__To do__.
If a line of the data below holds the word "markers", list it.

__Given records__.
Content starts
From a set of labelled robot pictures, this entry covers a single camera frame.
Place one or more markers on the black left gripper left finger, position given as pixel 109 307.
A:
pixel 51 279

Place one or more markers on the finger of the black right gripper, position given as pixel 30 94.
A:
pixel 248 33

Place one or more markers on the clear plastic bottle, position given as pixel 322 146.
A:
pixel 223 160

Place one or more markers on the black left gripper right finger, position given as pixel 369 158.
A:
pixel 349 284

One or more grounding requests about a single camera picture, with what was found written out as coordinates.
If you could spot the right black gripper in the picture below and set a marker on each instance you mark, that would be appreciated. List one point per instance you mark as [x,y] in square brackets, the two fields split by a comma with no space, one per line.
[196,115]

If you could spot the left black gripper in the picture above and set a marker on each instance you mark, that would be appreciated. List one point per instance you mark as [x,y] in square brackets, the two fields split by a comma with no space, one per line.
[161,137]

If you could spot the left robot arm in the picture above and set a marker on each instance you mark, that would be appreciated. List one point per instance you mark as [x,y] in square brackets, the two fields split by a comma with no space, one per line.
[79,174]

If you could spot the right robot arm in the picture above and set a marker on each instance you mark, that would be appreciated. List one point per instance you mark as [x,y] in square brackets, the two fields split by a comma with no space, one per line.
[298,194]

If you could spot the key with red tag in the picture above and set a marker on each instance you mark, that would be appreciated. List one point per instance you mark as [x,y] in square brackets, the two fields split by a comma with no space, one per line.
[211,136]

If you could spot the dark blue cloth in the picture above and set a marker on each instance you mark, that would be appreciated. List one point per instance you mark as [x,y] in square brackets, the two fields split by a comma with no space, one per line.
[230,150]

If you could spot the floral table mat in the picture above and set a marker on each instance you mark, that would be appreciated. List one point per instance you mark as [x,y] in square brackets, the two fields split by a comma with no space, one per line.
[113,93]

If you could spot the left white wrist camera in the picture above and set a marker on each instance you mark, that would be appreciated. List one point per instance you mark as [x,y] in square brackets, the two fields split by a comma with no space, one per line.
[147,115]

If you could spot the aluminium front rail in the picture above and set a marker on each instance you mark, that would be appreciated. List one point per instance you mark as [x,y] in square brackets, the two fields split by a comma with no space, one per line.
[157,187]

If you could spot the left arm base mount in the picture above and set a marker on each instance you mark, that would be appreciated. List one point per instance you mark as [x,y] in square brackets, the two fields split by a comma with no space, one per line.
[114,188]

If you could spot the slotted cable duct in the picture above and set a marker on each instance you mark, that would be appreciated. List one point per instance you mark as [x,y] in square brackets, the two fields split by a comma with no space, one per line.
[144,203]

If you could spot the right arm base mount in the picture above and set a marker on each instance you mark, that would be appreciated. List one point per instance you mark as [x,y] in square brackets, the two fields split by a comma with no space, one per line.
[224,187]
Content ends
__Written solution__.
Place one or more markers on the black left gripper left finger, position given as pixel 109 307.
Place one or more markers on the finger of the black right gripper, position given as pixel 30 94.
Place one or more markers on the clear plastic bottle, position given as pixel 322 146.
Place one or more markers on the black left gripper right finger, position given as pixel 369 158.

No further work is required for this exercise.